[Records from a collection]
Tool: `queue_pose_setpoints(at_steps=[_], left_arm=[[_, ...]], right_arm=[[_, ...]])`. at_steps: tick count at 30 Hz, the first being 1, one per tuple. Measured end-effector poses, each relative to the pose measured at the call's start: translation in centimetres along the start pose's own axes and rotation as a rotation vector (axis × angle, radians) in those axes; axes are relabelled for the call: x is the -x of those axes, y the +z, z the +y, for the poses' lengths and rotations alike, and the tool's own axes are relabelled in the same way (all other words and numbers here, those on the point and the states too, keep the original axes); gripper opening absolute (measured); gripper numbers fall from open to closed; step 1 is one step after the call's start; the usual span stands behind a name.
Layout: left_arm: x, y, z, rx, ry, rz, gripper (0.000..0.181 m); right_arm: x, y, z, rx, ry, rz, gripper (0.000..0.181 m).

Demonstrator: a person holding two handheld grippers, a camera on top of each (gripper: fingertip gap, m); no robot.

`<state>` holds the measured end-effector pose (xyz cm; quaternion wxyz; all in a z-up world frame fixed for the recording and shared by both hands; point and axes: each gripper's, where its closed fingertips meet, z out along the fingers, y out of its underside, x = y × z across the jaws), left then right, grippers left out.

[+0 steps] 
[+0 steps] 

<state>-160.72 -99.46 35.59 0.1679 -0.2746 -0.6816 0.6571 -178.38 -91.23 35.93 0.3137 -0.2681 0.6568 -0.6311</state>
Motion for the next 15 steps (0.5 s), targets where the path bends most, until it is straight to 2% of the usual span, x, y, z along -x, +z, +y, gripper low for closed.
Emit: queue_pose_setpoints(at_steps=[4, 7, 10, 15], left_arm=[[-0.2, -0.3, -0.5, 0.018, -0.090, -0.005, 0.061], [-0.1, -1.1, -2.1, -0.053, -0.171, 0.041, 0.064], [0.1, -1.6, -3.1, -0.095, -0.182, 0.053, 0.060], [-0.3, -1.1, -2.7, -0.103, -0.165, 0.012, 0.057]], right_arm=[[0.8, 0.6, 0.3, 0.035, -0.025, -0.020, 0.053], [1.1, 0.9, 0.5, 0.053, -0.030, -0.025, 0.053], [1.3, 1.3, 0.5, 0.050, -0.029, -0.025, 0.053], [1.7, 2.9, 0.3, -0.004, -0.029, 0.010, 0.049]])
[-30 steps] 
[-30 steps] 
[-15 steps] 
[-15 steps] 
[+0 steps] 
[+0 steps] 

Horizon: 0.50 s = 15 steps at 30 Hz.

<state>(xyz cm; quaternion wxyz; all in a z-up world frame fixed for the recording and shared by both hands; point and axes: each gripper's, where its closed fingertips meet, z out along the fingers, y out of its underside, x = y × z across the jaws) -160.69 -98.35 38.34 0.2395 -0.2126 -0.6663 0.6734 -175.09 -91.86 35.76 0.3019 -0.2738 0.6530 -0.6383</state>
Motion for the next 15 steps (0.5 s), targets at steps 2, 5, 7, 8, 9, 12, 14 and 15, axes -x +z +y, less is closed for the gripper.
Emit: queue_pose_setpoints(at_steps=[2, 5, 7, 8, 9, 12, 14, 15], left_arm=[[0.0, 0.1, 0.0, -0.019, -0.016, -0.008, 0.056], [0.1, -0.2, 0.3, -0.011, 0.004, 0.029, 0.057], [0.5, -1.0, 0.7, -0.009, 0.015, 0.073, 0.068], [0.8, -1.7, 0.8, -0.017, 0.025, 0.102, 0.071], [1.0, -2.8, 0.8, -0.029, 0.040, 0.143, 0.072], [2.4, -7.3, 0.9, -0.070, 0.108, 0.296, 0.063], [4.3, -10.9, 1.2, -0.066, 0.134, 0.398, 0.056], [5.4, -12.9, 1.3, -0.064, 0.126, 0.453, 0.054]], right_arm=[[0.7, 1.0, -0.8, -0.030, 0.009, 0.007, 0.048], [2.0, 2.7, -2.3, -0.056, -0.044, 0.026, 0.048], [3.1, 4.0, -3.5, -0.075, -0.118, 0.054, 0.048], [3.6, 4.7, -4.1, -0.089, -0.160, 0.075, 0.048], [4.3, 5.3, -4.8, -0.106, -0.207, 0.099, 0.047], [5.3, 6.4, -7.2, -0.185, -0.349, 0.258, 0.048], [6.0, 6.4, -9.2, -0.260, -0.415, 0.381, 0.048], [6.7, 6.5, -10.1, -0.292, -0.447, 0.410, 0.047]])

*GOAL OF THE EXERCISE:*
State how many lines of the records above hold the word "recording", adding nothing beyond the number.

*PROBLEM SOLUTION:*
2